WHAT NEEDS TO BE DONE:
Your answer should consist only of the lines below from the one with "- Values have" through the one with "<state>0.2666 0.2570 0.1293", copied exactly.

SOURCE MATERIAL:
━━━━━━━━━━━━━━━━

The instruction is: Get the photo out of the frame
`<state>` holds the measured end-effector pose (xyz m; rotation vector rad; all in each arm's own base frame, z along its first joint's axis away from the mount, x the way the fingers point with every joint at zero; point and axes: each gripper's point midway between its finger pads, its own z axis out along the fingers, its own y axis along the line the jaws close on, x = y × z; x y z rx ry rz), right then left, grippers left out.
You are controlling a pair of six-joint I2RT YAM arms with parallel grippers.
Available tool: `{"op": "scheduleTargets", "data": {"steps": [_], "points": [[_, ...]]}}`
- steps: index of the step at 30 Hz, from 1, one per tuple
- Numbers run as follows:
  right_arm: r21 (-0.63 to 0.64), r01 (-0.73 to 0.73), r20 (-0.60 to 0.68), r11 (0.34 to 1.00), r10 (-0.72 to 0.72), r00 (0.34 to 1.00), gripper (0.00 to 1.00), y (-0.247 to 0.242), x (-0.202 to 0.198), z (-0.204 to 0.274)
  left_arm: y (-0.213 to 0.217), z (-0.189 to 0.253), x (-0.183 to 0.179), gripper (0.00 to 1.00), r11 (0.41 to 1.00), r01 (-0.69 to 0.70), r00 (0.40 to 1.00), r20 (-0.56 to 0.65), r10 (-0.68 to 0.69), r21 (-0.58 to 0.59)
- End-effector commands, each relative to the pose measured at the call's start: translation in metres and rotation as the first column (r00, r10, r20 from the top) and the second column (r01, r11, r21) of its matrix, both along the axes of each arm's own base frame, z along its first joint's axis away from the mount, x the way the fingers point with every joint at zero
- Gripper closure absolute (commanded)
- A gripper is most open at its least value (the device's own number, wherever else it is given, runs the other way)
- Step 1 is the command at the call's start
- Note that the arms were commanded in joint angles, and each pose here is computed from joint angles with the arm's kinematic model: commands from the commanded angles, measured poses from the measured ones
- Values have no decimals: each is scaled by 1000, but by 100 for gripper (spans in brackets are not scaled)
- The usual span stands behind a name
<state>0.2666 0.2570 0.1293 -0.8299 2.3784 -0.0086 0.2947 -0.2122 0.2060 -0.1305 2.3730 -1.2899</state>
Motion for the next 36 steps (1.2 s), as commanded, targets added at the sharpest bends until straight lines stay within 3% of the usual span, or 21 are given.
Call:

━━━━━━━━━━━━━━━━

WRITTEN SOLUTION:
- Values have no decimals: each is scaled by 1000, but by 100 for gripper (spans in brackets are not scaled)
- The usual span stands behind a name
<state>0.2666 0.2570 0.1293 -0.8299 2.3784 -0.0086 0.2947 -0.2122 0.2060 -0.1305 2.3730 -1.2899</state>

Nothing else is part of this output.